Since scanning and patching many OT systems is impossible or impractical, new-generation solutions such as Skybox’s combine active scanning with non-intrusive scanless detection and mitigations, including network segmentation, configuration adjustments, and IPS signatures.
(6) Harness automation
Traditional manual cybersecurity processes have become untenable in an era of skyrocketing complexity and snowballing threats, compounded by chronic talent shortages and tight budgets. And yet many organizations continue to rely labor-intensive practices that have changed little in the last decade.

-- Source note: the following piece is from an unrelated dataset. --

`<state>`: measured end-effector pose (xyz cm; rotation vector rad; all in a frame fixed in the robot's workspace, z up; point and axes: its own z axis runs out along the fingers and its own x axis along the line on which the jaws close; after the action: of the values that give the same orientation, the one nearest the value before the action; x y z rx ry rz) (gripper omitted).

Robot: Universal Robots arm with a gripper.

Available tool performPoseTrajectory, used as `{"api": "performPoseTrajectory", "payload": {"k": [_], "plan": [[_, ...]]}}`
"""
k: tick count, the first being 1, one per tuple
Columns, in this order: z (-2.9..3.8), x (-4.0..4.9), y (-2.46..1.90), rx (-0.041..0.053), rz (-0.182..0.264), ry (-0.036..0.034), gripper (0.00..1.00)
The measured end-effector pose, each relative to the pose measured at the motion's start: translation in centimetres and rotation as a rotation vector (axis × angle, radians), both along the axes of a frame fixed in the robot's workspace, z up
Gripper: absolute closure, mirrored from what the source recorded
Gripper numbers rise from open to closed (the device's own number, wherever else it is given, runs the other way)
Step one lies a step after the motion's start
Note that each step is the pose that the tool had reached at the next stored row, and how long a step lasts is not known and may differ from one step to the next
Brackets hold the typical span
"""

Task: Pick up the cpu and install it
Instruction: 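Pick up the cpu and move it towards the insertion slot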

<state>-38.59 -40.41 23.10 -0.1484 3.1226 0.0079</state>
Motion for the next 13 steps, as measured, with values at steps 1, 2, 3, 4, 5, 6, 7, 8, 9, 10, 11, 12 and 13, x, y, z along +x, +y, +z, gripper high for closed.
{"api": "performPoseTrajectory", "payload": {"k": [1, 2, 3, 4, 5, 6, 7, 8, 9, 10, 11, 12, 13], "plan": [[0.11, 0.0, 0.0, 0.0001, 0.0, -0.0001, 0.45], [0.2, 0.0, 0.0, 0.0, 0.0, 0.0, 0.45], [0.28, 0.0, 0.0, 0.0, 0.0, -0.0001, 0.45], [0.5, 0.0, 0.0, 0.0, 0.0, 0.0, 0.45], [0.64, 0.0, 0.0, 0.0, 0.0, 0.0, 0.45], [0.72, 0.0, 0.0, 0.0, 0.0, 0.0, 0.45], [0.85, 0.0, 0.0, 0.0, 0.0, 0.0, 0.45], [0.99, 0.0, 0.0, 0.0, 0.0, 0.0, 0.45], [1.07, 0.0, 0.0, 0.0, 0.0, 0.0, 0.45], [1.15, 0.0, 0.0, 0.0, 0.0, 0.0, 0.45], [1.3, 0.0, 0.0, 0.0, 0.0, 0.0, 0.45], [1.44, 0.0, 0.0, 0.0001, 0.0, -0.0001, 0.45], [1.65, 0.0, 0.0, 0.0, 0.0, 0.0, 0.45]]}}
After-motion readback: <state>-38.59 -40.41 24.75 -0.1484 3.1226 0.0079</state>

That’s ironic, given that automated tools are readily available that can make short work of many complex tasks. Skybox’s automated solutions, for example, streamline a wide variety of essential activities, including:
- Asset and vulnerability discovery
- Network modeling and analysis
- Risk scoring
- Remediation workflows
- Compliance and policy verification
- Change management
- Tracking and reporting
Skybox solutions can perform many these functions with little or no human intervention, saving untold hours of labor, cutting costs, and reducing burnout, while freeing up staff to focus on more strategic priorities. Moreover, by making processes more repeatable and controllable, automation eliminates the human error that, as the benchmark study points out, is responsible for a large percentage of breaches. Automation likewise prevents unauthorized changes from taking place and improves policy compliance. The overall ROI is enormous.